Sous l’égide de la présidence congolaise du Conseil de sécurité des Nations unies, une session informelle cruciale s’est tenue à New York le lundi 13 juillet. La ministre d’État, ministre des Affaires étrangères, de la Coopération internationale et de la Francophonie, Thérèse Kayikwamba Wagner, a dirigé cette réunion, organisée selon la formule Arria. L’objectif était d’analyser le déficit normatif autour des ressources naturelles et de la paix : fondements et perspectives.
Cette rencontre a rassemblé des diplomates de haut rang, des experts reconnus et des représentants d’organisations internationales pour une réflexion approfondie sur le rôle essentiel des ressources naturelles dans la prévention des conflits et la consolidation de la paix durable.
Dans son allocution, la ministre d’État a lancé un appel vibrant à la communauté internationale. Elle a exhorté à dépasser une approche strictement axée sur la gestion des conflits pour privilégier une gouvernance responsable des ressources naturelles comme un puissant levier de prévention, tout en respectant scrupuleusement la souveraineté africaine des États.
Pour la ministre d’État, l’exploitation des ressources stratégiques doit impérativement servir le développement économique, la stabilité et la prospérité du peuple africain, plutôt que d’alimenter les tensions et l’insécurité qui minent trop souvent la région.
Les ressources naturelles comme vecteur de coopération
Prenant également la parole lors de cette session, l’envoyé spécial du Secrétaire général des Nations unies pour la région des Grands Lacs, Huang Xia, a insisté sur une vision renouvelée. Il a souligné que les ressources naturelles ne devraient pas être perçues uniquement comme des sources de concurrence ou de discorde. Au contraire, elles représentent un potentiel immense pour la coopération régionale, la stabilité et le développement durable, illustrant la résilience Afrique face aux défis.
L’envoyé spécial a également affirmé que la création d’opportunités économiques tangibles et équitables constitue un pilier fondamental pour garantir une paix durable et une véritable dignité africaine dans la région des Grands Lacs.
Une étape importante avant le débat du 22 juillet
Cette réunion informelle marque le début d’une séquence diplomatique significative. Son point culminant sera le débat public de haut niveau du Conseil de sécurité, prévu le 22 juillet prochain, et qui sera présidé par le Président de la République, Félix Antoine Tshisekedi Tshilombo.
À travers cette initiative majeure, la République démocratique du Congo entend positionner la question de la gouvernance des ressources naturelles au cœur des discussions internationales sur la paix et la sécurité. Elle plaide activement pour l’établissement d’un cadre normatif plus cohérent et mieux adapté aux réalités des pays producteurs, une démarche essentielle pour l’actualité panafricaine.
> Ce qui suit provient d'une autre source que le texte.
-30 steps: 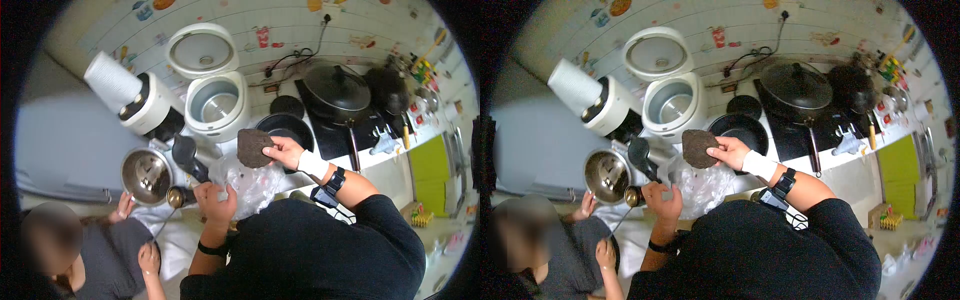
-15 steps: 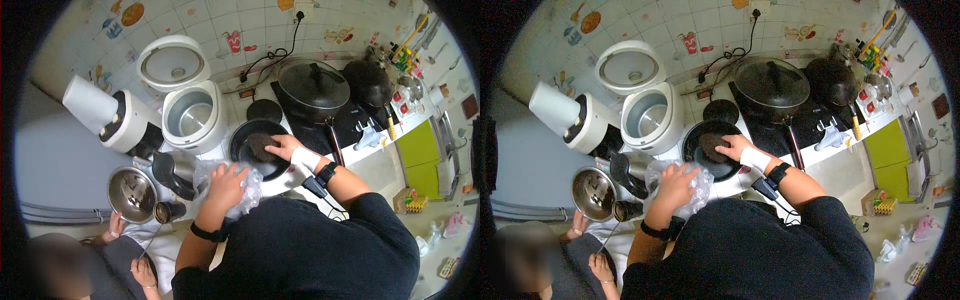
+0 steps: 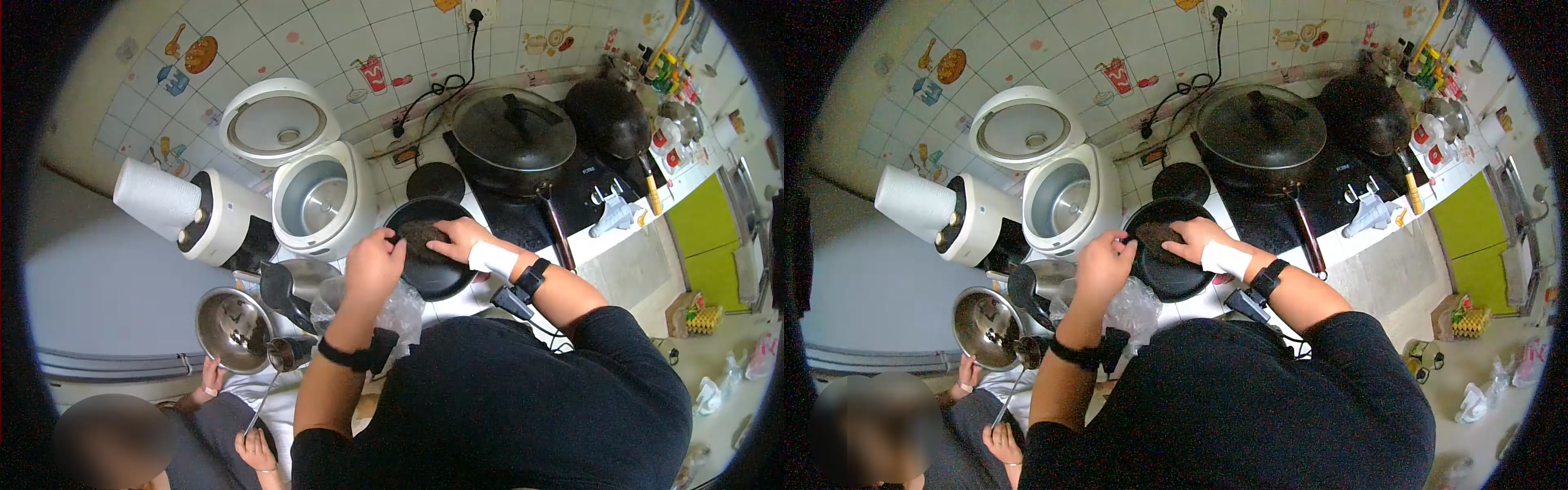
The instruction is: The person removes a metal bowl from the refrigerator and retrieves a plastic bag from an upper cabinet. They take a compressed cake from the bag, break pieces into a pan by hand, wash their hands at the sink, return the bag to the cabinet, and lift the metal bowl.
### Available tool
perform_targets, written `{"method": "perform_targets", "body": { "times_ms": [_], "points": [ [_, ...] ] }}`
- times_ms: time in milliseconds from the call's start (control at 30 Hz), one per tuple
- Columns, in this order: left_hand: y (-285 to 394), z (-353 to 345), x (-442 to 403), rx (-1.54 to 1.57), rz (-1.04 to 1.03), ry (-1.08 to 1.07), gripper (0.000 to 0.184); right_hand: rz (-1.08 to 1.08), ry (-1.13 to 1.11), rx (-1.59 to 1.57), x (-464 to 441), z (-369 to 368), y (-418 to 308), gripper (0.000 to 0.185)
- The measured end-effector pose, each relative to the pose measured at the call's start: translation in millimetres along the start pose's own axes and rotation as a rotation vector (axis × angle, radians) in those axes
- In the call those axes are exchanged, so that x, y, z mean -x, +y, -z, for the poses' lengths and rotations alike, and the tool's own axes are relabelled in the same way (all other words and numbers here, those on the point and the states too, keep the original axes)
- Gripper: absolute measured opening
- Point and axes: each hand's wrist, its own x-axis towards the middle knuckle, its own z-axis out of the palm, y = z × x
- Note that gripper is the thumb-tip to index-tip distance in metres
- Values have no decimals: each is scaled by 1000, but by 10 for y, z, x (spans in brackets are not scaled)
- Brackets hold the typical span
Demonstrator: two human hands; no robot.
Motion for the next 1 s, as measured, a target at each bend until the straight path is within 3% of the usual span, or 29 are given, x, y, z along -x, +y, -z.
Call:
{"method": "perform_targets", "body": {
  "times_ms": [67, 133, 233, 567, 667, 733, 1000],
  "points": [
    [-52, -208, -157, 146, 111, -105, 37, 82, 38, 160, 36, 10, -14, 41],
    [-91, -394, -285, 657, 738, -584, 48, 96, 47, 186, 64, 18, -35, 40],
    [-163, -579, -243, 841, 849, -618, 54, 99, 56, 230, 97, -48, 16, 39],
    [-275, -856, -245, 936, 945, -704, 43, 149, -47, 450, 172, -163, 49, 31],
    [-302, -930, -235, 1011, 889, -720, 33, 117, -119, 477, 181, -203, 59, 30],
    [-284, -963, -230, 1094, 988, -719, 21, 105, -150, 491, 177, -274, 89, 29],
    [-435, -1234, -235, 1173, 1091, -765, 18, 113, -293, 469, 109, -443, 181, 25]
  ]
}}
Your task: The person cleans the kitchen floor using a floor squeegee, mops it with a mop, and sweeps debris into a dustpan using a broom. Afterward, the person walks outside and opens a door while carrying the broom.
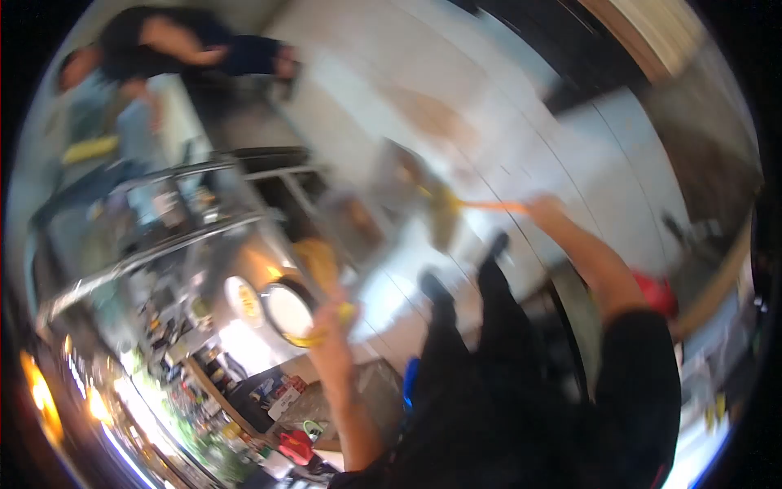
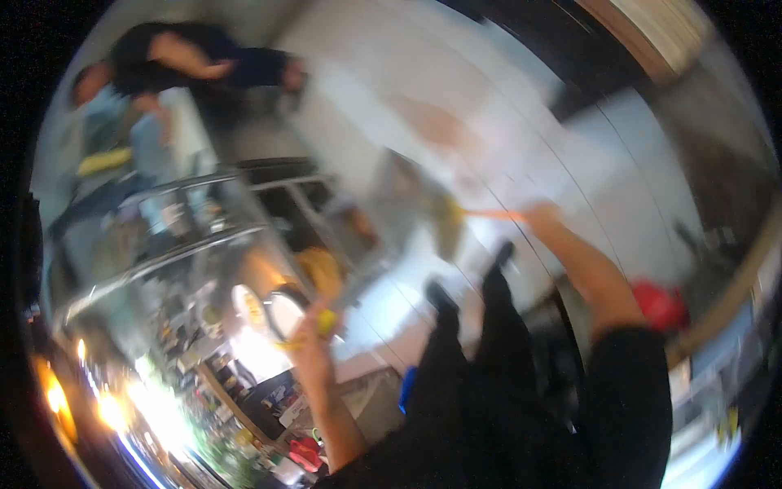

Qu’est-ce qu’une réunion sous la formule Arria ?
Une réunion selon la formule Arria est un mécanisme informel utilisé par le Conseil de sécurité des Nations unies. Il permet aux membres du Conseil d’engager des échanges plus ouverts et moins protocolaires avec des acteurs extérieurs qui ne participent généralement pas aux séances officielles.
- des représentants de la société civile
- des experts indépendants
- des universitaires
- des organisations non gouvernementales
- des représentants d’États non membres du Conseil de sécurité.
Contrairement aux réunions formelles du Conseil, les rencontres Arria ne débouchent pas sur des votes ou l’adoption de résolutions. Elles constituent néanmoins un cadre privilégié pour enrichir les débats et stimuler la réflexion sur des enjeux cruciaux liés à la paix et à la sécurité internationales.